On Monday, March 06, 2017 20:27:56 Andrei Alexandrescu via Digitalmars-d wrote:
> While reviewing work on array comparisons, Vladimir found an odd issue:
>
> https://issues.dlang.org/show_bug.cgi?id=17244
>
> Investigation reveals that during array comparison for inequality, structs are compared by means of memcmp - even if they don't define opCmp, and regardless of the types of their fields. This has obvious unpleasant consequences:

> The question is what to do to minimize breakage yet "break the bad code". The most backward-compatible solution is to define opCmp automatically to do a field-by-field lexicographical comparison. The most radical solution is disable ordering comparisons unless explicitly implemented by the user.

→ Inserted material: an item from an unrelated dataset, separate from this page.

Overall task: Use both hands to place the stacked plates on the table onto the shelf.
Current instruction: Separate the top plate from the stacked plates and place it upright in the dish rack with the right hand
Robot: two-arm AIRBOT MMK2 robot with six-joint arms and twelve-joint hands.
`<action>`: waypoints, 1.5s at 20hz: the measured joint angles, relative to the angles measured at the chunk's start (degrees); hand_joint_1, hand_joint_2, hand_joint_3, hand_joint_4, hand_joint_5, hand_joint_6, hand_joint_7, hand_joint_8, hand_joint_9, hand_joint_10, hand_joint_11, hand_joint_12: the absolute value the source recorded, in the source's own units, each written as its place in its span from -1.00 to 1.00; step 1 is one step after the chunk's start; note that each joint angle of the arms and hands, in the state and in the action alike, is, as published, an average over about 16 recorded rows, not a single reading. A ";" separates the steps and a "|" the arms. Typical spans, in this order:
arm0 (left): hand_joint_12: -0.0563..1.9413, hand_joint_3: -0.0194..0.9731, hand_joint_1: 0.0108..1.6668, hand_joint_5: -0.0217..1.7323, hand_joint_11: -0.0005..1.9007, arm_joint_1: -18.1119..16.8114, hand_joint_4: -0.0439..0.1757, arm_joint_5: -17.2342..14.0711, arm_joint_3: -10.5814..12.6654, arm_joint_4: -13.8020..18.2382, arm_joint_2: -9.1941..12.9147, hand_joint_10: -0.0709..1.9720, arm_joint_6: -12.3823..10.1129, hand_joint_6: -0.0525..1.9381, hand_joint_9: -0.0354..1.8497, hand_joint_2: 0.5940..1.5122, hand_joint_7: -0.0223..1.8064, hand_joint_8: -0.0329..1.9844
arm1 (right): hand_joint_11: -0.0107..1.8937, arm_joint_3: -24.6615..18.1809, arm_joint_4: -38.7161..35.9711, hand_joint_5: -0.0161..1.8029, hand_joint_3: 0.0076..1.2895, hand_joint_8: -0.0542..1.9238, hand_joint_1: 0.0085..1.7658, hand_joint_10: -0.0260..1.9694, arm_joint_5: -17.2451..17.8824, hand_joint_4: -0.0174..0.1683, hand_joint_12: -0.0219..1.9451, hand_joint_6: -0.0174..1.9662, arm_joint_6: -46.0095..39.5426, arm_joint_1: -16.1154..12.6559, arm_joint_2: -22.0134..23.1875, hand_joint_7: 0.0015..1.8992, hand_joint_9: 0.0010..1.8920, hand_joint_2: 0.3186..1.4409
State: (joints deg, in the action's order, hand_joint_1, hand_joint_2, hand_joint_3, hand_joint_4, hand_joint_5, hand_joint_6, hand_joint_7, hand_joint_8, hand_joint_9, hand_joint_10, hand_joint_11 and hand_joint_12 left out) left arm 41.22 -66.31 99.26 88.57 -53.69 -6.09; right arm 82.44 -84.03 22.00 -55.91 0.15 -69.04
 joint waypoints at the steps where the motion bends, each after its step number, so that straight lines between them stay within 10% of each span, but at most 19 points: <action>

If we can, we should probably make structs that have opCmp use opCmp like they should, and those that don't continue to use memcmp for the moment but get a deprecation message. Then after whatever amount of time we think is appropriate, we disable the comparisons. So, we don't break anything immediately, but ultimately end up with the correct situation of comparisons not working unless opCmp being defined. That being said, depending on how all of that is implemented, I don't know how easy that approach is.

- Jonathan M Davis

On 03/06/2017 08:27 PM, Andrei Alexandrescu wrote:
>
> * A struct S { int x; } compares differently on little endian and big
> endian system (!)
>

This one is very surprising. How is that so, if both structs being compared are of the same endian-ness?

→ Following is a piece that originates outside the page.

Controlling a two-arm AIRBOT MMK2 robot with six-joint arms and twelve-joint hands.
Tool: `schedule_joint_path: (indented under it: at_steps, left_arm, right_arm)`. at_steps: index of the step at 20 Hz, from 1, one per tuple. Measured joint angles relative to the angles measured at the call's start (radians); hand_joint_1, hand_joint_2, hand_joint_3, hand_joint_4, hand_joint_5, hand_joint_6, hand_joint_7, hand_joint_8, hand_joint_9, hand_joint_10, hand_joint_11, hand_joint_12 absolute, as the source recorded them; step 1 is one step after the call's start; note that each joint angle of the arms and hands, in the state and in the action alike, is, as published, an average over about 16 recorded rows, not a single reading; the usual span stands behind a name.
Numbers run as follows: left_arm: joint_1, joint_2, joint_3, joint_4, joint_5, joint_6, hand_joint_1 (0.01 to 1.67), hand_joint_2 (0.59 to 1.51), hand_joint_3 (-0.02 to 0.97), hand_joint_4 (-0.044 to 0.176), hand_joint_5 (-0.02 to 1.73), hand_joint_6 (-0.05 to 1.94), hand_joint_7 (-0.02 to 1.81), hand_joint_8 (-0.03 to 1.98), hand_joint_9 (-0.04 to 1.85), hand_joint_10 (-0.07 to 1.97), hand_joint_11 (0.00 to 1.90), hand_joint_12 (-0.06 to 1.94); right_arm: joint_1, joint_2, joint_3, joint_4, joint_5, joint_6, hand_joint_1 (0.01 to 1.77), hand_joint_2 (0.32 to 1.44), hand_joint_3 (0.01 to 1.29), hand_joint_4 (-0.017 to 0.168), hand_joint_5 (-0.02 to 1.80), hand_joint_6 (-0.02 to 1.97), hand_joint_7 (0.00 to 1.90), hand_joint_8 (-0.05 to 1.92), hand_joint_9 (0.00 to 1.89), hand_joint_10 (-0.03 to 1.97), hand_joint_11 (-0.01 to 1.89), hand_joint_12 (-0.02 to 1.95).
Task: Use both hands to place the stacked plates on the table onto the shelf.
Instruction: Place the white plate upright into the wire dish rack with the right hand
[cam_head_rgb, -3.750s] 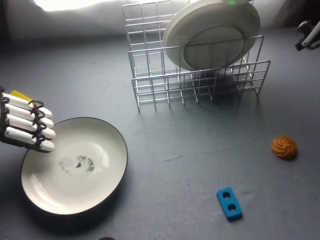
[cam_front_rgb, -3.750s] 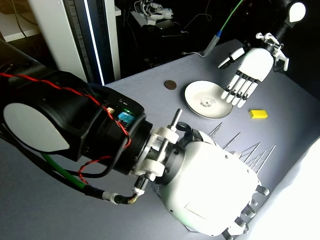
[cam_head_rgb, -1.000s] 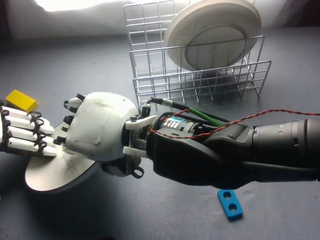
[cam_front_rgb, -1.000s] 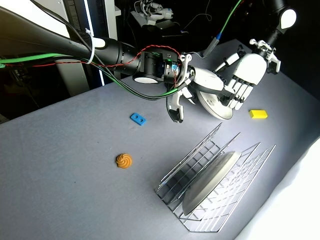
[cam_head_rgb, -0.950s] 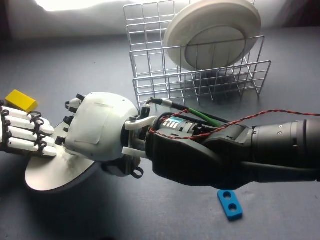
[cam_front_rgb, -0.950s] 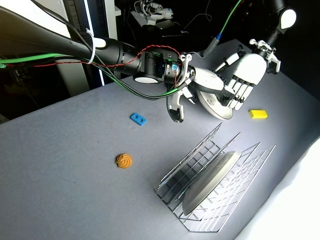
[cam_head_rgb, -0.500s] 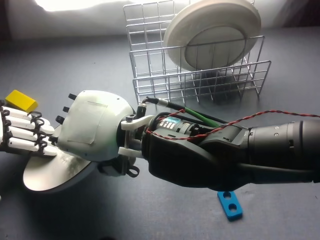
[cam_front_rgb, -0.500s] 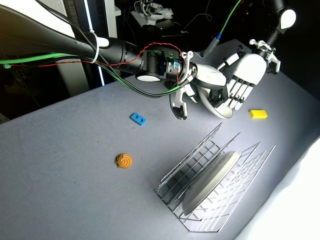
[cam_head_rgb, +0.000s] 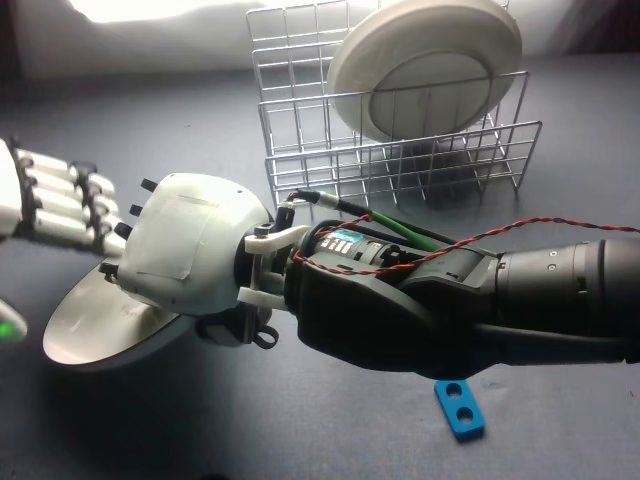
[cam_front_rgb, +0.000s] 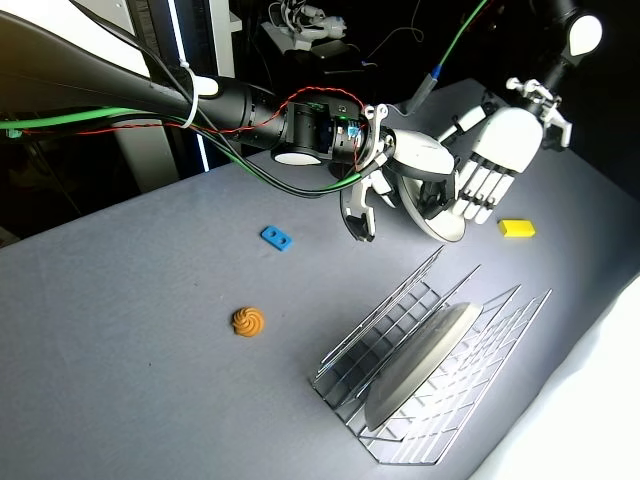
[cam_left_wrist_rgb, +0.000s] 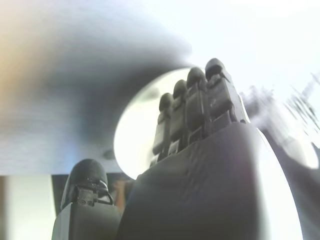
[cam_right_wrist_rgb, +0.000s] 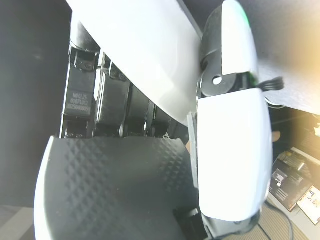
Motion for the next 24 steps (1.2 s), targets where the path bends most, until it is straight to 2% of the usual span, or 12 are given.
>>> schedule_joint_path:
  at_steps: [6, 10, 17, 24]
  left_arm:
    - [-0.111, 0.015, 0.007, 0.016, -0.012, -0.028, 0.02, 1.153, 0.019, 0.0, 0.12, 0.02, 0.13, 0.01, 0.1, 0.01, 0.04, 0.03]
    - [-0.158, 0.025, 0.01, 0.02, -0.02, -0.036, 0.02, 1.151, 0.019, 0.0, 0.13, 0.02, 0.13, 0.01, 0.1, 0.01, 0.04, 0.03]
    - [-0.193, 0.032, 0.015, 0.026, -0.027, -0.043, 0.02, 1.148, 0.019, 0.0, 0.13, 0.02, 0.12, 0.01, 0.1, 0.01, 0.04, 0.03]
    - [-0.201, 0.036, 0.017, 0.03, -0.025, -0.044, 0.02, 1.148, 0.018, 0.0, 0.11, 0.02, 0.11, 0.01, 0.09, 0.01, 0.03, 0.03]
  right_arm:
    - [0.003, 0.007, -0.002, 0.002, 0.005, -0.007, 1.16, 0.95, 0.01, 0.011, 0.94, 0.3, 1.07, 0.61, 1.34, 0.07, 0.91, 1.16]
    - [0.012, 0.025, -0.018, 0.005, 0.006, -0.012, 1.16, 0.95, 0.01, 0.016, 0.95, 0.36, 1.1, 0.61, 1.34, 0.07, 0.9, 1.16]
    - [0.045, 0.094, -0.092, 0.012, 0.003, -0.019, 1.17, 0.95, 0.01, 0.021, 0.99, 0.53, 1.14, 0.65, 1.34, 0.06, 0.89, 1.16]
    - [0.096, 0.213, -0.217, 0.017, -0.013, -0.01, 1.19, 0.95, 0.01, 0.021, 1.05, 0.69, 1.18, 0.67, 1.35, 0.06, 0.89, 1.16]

Nick Sabalausky (Abscissa) wrote:

> On 03/06/2017 08:27 PM, Andrei Alexandrescu wrote:
>>
>> * A struct S { int x; } compares differently on little endian and big
>> endian system (!)
>>
>
> This one is very surprising. How is that so, if both structs being compared are of the same endian-ness?

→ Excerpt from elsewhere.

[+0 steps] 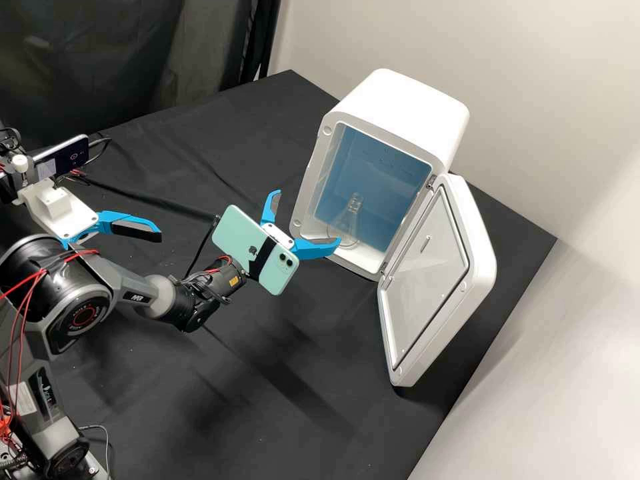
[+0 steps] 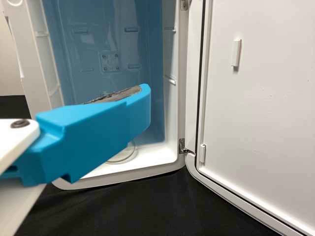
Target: Take the flask out of the incubator
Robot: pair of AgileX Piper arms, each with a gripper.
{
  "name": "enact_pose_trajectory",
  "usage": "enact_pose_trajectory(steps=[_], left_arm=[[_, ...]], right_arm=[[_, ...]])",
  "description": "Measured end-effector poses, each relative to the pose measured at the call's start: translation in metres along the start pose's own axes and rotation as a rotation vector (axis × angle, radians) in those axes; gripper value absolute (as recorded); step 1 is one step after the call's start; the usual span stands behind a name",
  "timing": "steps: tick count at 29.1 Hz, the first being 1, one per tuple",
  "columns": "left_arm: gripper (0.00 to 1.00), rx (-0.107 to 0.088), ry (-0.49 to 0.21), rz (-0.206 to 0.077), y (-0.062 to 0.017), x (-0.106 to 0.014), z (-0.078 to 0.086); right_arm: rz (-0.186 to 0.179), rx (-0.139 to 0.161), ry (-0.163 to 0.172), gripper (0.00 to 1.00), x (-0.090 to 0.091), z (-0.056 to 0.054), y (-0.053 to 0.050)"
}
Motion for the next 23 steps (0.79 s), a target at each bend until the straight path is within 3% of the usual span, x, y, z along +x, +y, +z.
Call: enact_pose_trajectory(steps=[12, 15, 17, 19, 23], left_arm=[[1.00, 0.000, 0.000, 0.000, 0.0000, 0.000, 0.000], [1.00, 0.017, -0.005, -0.010, -0.0023, 0.001, -0.003], [1.00, 0.018, 0.007, -0.018, -0.0051, 0.003, -0.009], [1.00, 0.013, 0.030, -0.029, -0.0088, 0.005, -0.016], [1.00, -0.034, 0.073, -0.062, -0.0200, 0.008, -0.030]], right_arm=[[0.000, 0.000, 0.000, 1.00, 0.000, 0.000, 0.000], [0.000, 0.000, 0.000, 1.00, 0.000, 0.000, 0.000], [0.000, 0.000, 0.000, 1.00, 0.000, 0.000, 0.000], [0.000, 0.000, 0.000, 1.00, 0.000, 0.000, 0.000], [0.000, 0.000, 0.000, 1.00, 0.000, 0.000, 0.000]])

if we're talking about equality, yes. but opCmp is "less/greater" comparison. so, 0x290a will be:
 0x0a
 0x29
on little-endian, and:
 0x29
 0x0a
on big-endian.

let's take 0x1930, and compare it with 0x290a, using memcmp:

for big-endian, first byte:
0x29:0x19: hit, 0x290a is greater.

for little-endian, first byte:
0x0a:0x30: hit, 0x290a is *lesser* than 0x1930. oops.

On 2017-03-07 04:44, Nick Sabalausky (Abscissa) wrote:

> This one is very surprising. How is that so, if both structs being
> compared are of the same endian-ness?

The structs for a given run will be of the same endian-ness. But if you run the same code on two different systems, one with little endian and one with big endian, you will get different results when sorting an array, for example. If I understand this correctly.

-- 
/Jacob Carlborg

On Tuesday, 7 March 2017 at 01:27:56 UTC, Andrei Alexandrescu wrote:
> The question is what to do to minimize breakage yet "break the bad code". The most backward-compatible solution is to define opCmp automatically to do a field-by-field lexicographical comparison. The most radical solution is disable ordering comparisons unless explicitly implemented by the user.
>

There should be no assumption that structs are comparable, so the later.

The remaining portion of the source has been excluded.